Page MenuHomePhabricator

`repository update` may be killed after timing out without annihilating `git fetch` subprocesses
Closed, ResolvedPublic

Description

This is almost certainly a subproblem of T4551 and they may end up being the same issue in practice, but this is causing concrete issues while T4551 was largely hypothetical.

We kill repository update after 4 hours (initial clone) or 15 minutes (non-initial clones) but kill it by SIGKILL'ing the subprocess directly which doesn't wipe out grandchildren. If git fetch is hanging with any regularity, we'll end up with a lot of idle subprocesses sitting around.

One fix is to use SIGTERM instead, then SIGKILL after a short delay. This is likely to resolve the issue in practice.

A better fix is to sandbox and annihilate the process group more aggressively, but this is a little more involved and might be better held for later in T4551. This is probably not necessary with git fetch subprocesses (which are likely always well-behaved) but may be necessary in the future with arc unit subprocesses (which are arbitrary user code and may swallow SIGTERM).

Event Timeline

Part of this is likely a change to the semantics of setTimeout(). Current uses are:

  • diffusion.blame, caller-specified
  • diffusion.internalgitrawdiffquery, hard-coded at 30 seconds.
  • DiffusionCommitHookEngine, hard-coded at 15 minutes ("enormous changes").
  • DiffusionFileFutureQuery, ultimately caller-specified
  • Meme transforms, hard-coded at 10 seconds.
  • Thumb transforms, hard-coded at 60 seconds.
  • PullLocalDaemon, the case in question, hard-coded at 15 minutes and 4 hours.
  • Some stuff in test cases in libphutil.

For the ones that aren't caller-specified, I think we could pretty safely pick a min(timeout, 60) window between the TERM and the KILL.

I'm not exactly sure what we should do in the case of a very short caller-specified timeout.

  • If the caller specifies a timeout of 3 seconds, when do we TERM/KILL?
  • If they specify a timeout of 60 seconds, is it really OK to take up to 120 seconds to return?
  • Generally, when they say "X", is it more important to try to return within X seconds or to let the command run for X seconds?

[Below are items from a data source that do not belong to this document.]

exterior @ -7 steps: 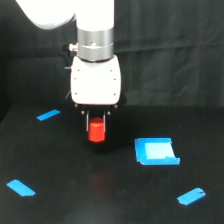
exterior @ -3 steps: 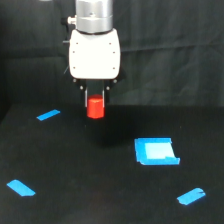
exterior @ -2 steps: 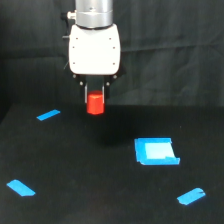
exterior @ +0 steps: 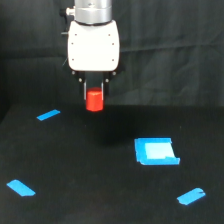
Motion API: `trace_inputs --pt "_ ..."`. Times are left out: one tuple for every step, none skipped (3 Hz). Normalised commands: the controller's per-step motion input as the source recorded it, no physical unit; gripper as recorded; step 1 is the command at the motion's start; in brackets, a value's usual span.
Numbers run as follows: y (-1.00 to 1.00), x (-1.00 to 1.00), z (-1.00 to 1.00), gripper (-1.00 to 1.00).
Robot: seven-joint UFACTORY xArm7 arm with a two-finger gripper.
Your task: Pick up the red object from the table
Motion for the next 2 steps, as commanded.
trace_inputs --pt "-0.09 -0.09 0.36 -1.0" --pt "0.02 -0.06 0.13 -1.0"
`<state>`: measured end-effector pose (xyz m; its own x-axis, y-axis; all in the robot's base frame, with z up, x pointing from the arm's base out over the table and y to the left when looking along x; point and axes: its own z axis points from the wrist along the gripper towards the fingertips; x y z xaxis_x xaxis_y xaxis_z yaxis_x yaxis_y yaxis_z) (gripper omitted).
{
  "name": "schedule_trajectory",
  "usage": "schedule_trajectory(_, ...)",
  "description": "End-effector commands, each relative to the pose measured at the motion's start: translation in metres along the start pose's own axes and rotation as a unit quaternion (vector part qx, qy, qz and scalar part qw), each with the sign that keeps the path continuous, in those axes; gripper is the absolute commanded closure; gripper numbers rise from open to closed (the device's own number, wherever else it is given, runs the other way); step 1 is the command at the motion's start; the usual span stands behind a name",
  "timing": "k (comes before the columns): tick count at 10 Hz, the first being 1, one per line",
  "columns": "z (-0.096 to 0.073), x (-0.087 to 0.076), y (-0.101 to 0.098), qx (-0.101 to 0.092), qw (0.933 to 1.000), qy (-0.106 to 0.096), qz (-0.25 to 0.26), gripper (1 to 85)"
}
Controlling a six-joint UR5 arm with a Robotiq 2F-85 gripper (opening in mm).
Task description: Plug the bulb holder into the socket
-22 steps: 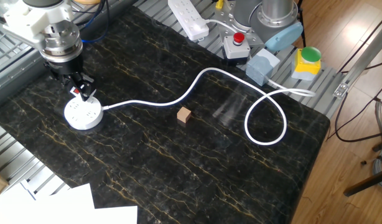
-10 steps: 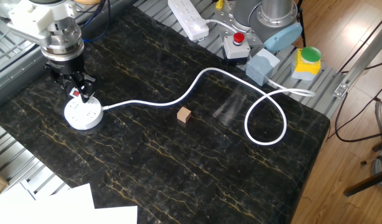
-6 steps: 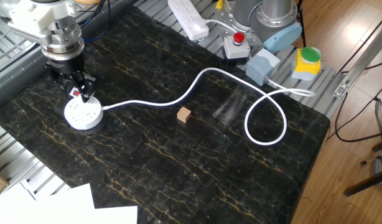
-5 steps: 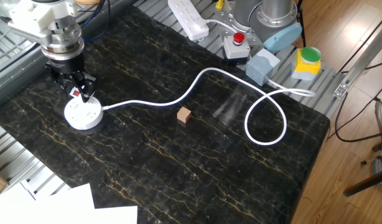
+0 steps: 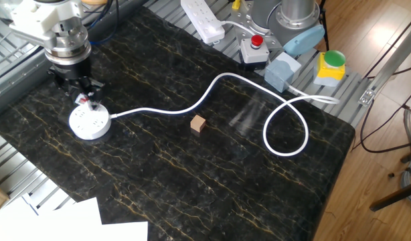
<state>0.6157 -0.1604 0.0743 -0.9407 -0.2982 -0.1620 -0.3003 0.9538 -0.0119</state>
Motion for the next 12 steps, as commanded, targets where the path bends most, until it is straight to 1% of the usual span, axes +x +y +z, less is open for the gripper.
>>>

I'm inclined to say that the semantics of setTimeout(X) are "let the command run for X", and the actual time it takes the future to resolve is X + min(X, 60), i.e. up to twice as long. For example:

  • If you set the timeout to 3, we TERM after 3 seconds and kill after 6 seconds. The command gets to run for 3 seconds but we may not return for 6.
  • If you set the timeout to 60, we TERM after 60 seconds and kill after 120 seconds.
  • If you set the timeout to 1234000, we TERM after 1234000 seconds and kill after 1234060 seconds.

There's always going to be call/command overhead anyway, so users shouldn't expect the behavior to be "return within X seconds" exactly anyway, although having 60 really mean up to 120 does feel a little weird. Maybe the magic number should be a bit shorter (like 15 or 30 seconds). But we should generally be hitting the timeout pretty much exactly anyway as long as subprocesses respond to TERM, which they almost always should.